Researchers warn that we "must continue to realistically assess the risks as well as the benefits"
Scientists have successfully 'edited' DNA to repair a disease-causing mutation in human embryos - a landmark but potentially controversial development.
Results published in the Nature journal show that researchers were able to 'correct' the mutation for a heart condition "at the earliest stage of embryonic development".
The results mean that the mutation - hypertrophic cardiomyopathy (HCM) - would not be passed on to future generations of children.
The study was carried out by two US institutions - the Salk Institute and Oregon Health and Science University (OHSU) - in collaboration with Korea’s Institute for Basic Science
The modified embryos were not used to create babies, as such a procedure would be illegal in the US and many other countries.

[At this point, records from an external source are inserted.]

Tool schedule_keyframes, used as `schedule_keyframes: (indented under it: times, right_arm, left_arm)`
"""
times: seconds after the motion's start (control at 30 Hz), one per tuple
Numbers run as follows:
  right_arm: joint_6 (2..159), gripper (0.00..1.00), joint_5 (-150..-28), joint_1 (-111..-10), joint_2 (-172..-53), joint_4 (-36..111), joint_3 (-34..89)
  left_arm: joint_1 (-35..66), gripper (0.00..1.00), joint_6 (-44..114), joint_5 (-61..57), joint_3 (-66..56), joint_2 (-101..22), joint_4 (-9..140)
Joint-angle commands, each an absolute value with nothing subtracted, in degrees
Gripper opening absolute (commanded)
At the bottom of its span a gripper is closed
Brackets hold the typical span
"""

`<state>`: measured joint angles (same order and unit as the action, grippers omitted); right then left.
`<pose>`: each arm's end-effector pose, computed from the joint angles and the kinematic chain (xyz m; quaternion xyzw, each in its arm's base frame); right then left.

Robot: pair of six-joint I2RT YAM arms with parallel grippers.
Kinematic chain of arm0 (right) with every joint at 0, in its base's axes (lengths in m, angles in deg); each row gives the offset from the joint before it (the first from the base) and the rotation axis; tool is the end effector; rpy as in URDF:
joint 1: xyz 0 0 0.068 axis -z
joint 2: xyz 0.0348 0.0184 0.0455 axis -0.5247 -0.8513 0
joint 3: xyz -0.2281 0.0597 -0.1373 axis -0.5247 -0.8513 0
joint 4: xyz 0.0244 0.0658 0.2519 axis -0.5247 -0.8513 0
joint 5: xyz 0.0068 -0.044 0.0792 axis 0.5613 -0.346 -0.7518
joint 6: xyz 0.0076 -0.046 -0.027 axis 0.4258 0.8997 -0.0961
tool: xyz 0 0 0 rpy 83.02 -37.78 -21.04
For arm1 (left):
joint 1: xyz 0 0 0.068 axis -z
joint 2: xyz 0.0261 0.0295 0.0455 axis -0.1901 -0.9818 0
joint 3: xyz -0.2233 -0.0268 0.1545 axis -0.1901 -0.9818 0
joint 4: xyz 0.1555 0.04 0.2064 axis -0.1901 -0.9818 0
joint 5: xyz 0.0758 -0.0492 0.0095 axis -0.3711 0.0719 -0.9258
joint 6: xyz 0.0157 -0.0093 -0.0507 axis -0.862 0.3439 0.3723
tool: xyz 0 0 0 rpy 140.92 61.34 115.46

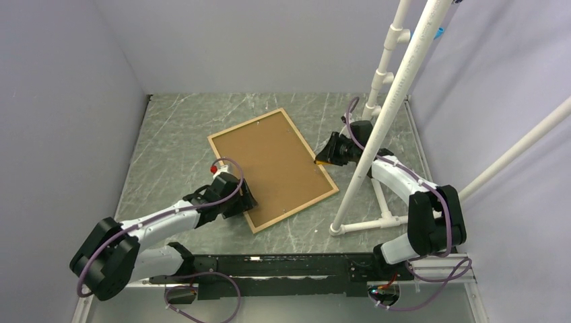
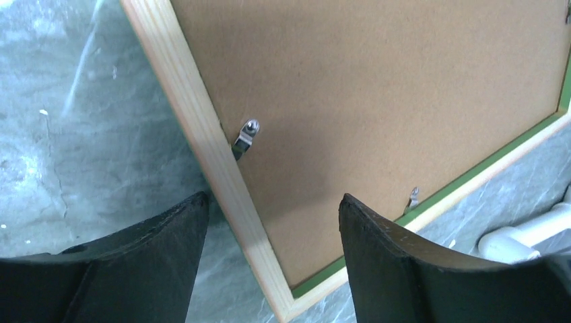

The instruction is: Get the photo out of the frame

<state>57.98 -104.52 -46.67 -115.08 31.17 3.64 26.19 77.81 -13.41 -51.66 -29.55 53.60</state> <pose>0.2993 0.0947 0.2295 0.0233 0.8885 0.3244 0.3237 0.1662 -0.1230 0.1580 -0.1536 0.9261 -0.2274 0.2588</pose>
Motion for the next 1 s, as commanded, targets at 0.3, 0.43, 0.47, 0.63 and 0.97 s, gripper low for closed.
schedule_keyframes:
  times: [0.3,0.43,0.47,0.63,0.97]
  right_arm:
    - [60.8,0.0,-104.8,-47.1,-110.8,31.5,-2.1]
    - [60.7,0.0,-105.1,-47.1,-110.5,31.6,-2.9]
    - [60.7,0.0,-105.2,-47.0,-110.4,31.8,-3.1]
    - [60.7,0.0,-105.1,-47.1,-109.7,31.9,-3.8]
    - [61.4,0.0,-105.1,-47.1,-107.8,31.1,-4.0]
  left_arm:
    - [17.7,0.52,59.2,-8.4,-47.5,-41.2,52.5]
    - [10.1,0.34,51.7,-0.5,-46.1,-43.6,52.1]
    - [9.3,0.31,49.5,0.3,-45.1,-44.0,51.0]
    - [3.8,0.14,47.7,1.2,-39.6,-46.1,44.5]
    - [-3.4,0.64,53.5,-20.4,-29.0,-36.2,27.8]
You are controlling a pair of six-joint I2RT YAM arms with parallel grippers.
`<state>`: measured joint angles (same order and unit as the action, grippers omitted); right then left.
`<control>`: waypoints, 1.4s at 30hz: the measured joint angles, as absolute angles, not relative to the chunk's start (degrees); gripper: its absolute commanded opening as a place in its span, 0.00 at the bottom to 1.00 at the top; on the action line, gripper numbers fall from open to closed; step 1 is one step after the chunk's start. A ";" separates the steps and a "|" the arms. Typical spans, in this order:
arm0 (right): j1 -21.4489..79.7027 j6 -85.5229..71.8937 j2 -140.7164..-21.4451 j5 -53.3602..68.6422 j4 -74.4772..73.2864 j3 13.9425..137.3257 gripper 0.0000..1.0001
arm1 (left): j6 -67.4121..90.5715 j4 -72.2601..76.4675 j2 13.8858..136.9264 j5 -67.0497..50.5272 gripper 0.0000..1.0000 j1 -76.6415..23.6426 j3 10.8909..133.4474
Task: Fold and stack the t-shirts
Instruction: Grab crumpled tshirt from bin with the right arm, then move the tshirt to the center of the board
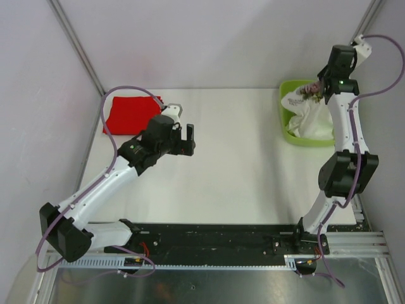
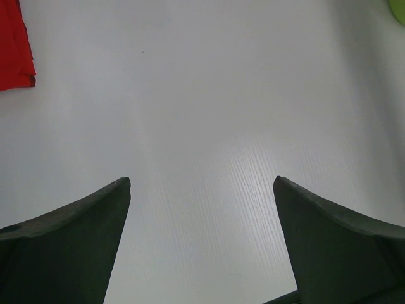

Salk's Jun Wu - one of the paper's authors - explained: "Our technology successfully repairs the disease-causing gene mutation by taking advantage of a DNA repair response unique to early embryos".
If developed further, similar procedures could be used to potentially cure thousands of other inherited conditions and diseases.
Although the research will be seen as a major development in genetic science, those involved in the study have also highlighted the significant concerns that surround 'gene editing'.
Fears remain that editing processes could lead to unexpected mutations or other unintentional consequences.
Daniel Dorsa, senior vice president for research at OHSU, explained: “This research significantly advances scientific understanding of the procedures that would be necessary to ensure the safety and efficacy of germline gene correction.
“The ethical considerations of moving this technology to clinical trials are complex and deserve significant public engagement before we can answer the broader question of whether it’s in humanity’s interest to alter human genes for future generations," he added.